Metagenomics is a molecular method of culture-independent microbiology, in which genetic material recovered directly from environmental samples is studied. It has emerged as one of the most robust sequence-driven approaches for studying the composition and the genetic potential of the mucosal gut microbiota. Metagenomics analysis has begun to demonstrate the breadth of the functional and metabolic potential of microbes. It has been used to demonstrate significant metabolic discrepancies between diseased and healthy individuals. Although the intestinal microbiota in individuals reflects great variations among people according to their age, geographic origin, state of health, and variations in diet, it tends to remain stable over long periods [1].

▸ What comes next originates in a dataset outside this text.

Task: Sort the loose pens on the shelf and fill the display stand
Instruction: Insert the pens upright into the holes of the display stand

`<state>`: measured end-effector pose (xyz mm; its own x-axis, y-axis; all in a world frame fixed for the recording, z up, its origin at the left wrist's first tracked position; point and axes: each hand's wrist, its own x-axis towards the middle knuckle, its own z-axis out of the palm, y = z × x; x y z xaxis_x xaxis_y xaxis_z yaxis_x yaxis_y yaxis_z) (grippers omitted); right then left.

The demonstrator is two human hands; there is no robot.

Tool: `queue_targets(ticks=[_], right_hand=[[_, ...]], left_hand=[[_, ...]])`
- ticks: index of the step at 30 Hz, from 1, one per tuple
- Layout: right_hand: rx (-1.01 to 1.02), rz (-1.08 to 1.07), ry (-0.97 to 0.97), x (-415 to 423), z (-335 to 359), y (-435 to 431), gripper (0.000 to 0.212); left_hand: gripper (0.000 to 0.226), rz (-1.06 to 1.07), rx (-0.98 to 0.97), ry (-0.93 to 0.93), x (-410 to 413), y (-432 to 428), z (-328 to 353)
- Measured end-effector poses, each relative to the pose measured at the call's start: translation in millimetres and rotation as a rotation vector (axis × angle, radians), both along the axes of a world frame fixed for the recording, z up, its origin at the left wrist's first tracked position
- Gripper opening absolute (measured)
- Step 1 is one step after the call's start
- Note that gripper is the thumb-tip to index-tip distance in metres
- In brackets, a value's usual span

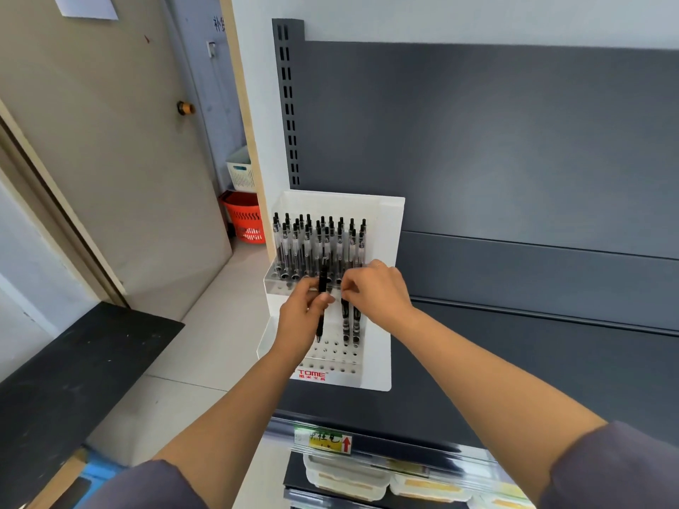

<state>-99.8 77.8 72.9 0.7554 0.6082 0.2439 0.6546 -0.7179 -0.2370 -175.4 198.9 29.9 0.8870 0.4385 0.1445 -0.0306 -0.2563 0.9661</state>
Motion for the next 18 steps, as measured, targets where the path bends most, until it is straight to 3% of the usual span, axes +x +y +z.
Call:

An alteration in gut microbiota can cause the development of inflammation within the colon, and such inflammation is implicated in colonic neoplastic development. Although the precise mechanisms through which the microbiota is involved in cancer development remain elusive, the message is, however, clear: the microbiota contributes to cancer risk by influencing some fundamental host processes [2]. This implies that modifiable risk factor interventions to modulate gut microbiota can contribute to decreasing the morbidity and mortality rates in colon cancer.

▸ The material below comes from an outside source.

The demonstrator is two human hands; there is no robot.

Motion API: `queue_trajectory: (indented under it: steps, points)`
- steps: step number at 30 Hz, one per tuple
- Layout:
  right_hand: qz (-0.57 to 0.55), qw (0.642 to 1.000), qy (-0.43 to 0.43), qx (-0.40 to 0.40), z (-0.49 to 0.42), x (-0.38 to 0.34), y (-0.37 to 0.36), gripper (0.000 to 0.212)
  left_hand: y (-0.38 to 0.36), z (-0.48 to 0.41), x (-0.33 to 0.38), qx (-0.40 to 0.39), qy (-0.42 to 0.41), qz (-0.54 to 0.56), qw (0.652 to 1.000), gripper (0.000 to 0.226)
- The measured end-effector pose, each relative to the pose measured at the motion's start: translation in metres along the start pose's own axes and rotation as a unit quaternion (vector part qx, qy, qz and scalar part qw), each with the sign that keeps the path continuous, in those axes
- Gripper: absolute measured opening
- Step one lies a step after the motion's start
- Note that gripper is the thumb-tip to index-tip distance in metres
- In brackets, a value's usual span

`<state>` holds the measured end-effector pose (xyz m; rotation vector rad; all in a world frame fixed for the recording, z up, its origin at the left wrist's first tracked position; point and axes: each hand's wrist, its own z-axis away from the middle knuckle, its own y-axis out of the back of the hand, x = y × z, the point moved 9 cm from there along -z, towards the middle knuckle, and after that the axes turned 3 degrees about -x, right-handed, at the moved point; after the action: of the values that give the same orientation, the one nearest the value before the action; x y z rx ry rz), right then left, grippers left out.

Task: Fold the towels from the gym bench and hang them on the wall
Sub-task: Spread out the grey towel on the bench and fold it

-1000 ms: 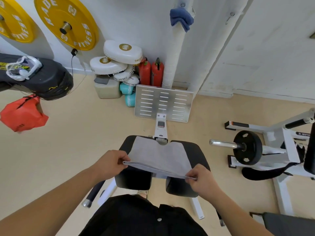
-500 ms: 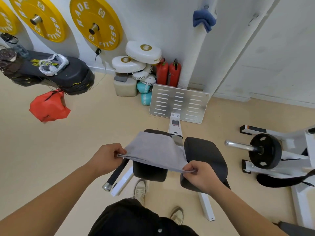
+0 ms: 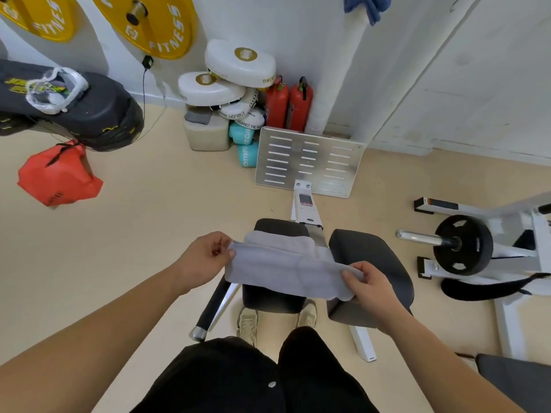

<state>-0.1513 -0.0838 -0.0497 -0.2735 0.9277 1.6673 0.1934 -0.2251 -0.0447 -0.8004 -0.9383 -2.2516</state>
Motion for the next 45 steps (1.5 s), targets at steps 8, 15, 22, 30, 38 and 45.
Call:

The risk of developing colorectal cancer (CRC) varies markedly between and within populations and geographical regions [3]. Accordingly, various aspects of carcinogenesis in colon cancer have been addressed in Saudi Arabia by different investigators from time to time [4–8], but to the best of our knowledge and after a literature search, there appears to be no existing data regarding the role of microbiota in CRC in this part of the globe. Hence, we were prompted to undertake this study, first of its kind in Saudi Arabia, in which we have tried to introspect the role of mucosal intestinal microbiota in CRC patients.

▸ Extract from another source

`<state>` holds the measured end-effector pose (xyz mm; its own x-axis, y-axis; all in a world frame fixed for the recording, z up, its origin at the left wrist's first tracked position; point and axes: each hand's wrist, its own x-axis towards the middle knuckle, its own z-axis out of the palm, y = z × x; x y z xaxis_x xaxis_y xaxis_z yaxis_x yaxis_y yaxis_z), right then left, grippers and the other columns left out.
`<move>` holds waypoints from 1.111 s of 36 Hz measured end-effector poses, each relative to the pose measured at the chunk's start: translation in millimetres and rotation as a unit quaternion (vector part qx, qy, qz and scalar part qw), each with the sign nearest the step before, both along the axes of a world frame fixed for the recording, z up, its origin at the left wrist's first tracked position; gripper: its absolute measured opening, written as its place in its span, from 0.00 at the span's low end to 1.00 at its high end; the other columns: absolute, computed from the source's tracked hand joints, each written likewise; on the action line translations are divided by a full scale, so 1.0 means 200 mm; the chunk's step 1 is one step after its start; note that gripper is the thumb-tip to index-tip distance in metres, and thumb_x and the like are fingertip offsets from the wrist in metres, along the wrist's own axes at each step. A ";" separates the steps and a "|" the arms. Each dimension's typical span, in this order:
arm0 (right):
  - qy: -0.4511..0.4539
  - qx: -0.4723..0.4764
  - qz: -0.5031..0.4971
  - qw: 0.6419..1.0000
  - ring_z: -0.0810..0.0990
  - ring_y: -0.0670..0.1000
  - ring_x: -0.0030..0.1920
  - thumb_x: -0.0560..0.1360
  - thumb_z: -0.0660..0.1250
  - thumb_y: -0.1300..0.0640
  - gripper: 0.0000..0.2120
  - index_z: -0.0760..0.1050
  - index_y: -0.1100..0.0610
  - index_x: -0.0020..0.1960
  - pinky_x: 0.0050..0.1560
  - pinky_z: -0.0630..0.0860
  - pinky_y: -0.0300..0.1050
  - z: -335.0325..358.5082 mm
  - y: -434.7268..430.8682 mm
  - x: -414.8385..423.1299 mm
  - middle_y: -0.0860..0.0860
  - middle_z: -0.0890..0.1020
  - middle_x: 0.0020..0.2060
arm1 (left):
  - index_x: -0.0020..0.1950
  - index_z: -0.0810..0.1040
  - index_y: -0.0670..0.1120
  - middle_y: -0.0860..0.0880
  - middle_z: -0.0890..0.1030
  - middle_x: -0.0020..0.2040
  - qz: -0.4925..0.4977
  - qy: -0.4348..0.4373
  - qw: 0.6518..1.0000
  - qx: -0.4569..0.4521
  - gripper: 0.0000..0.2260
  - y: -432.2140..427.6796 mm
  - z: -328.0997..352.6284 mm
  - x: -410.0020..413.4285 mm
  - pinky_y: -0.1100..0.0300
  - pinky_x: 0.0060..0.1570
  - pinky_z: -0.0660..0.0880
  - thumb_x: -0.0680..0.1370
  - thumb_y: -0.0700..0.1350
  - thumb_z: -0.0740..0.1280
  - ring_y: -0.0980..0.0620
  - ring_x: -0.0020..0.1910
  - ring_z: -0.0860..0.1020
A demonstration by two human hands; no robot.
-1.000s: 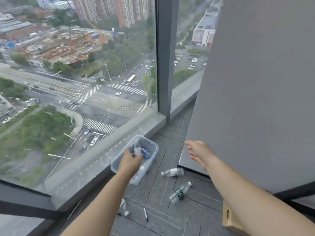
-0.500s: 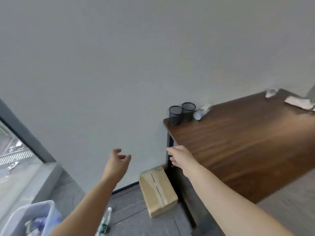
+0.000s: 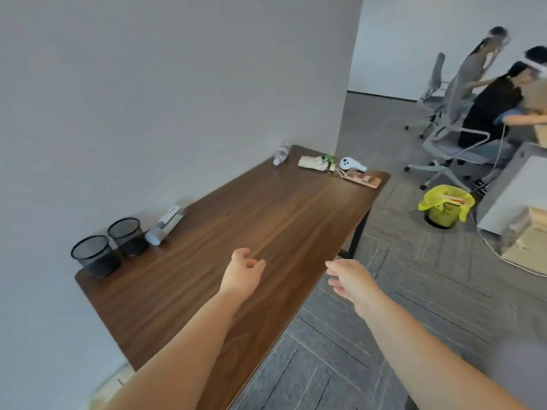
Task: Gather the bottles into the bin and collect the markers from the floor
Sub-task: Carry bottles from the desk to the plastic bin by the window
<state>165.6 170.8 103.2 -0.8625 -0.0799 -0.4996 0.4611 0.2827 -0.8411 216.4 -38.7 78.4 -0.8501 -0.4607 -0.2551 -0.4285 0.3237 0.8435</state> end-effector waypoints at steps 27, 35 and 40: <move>0.024 0.090 0.126 0.988 0.75 0.53 0.59 0.77 0.64 0.52 0.24 0.66 0.55 0.71 0.60 0.73 0.47 -0.15 -0.37 -2.48 0.53 0.75 0.60 | 0.71 0.64 0.49 0.53 0.76 0.59 0.136 -0.034 0.990 -0.016 0.23 -0.38 -0.19 -2.04 0.57 0.43 0.73 0.78 0.52 0.64 0.49 0.52 0.77; 0.139 0.200 0.322 0.915 0.70 0.55 0.68 0.75 0.65 0.51 0.31 0.59 0.54 0.75 0.63 0.71 0.48 -0.30 -0.78 -3.11 0.53 0.68 0.71 | 0.70 0.65 0.48 0.51 0.76 0.61 0.240 -0.071 0.967 -0.043 0.23 -0.50 -0.31 -2.32 0.60 0.40 0.70 0.78 0.51 0.65 0.52 0.53 0.74; 0.246 0.286 0.445 0.812 0.62 0.58 0.72 0.75 0.65 0.51 0.36 0.53 0.55 0.77 0.68 0.66 0.52 -0.43 -0.97 -3.53 0.54 0.60 0.74 | 0.69 0.66 0.49 0.52 0.76 0.59 0.337 -0.077 0.938 -0.034 0.22 -0.50 -0.36 -2.55 0.57 0.47 0.72 0.77 0.50 0.66 0.54 0.54 0.74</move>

It will be prudent to mention that the mucosal microbiota lives closer to the intestinal epithelium when compared to the luminal microbiota, and conceivably, it would be interacting more directly with the host immune system than would the luminal/fecal bacteria. It is quite possible that mucosal microbiota might be more directly involved in inducing colon carcinogenesis. In addition, the availability of nutrients in the mucus layer of the epithelium is also entirely different from that in the gut lumen environment. Substantial differences in mucosal and fecal microbial composition have been shown to exist [9, 10]. Hence, we choose mucosal samples and not fecal samples for this metagenomic study in CRC patients. The microbiota was compared with that in age- and gender-matched controls.

2. Material and Methods

This study was conducted in full compliance with the guidelines for good clinical practice of the World Medical Assembly Declaration of Helsinki and the research guidelines of the King Fahad Medical City (KFMC), Riyadh. The study was approved both by the Ethics Committee of King Abdulaziz City for Science and Technology and KFMC, Riyadh.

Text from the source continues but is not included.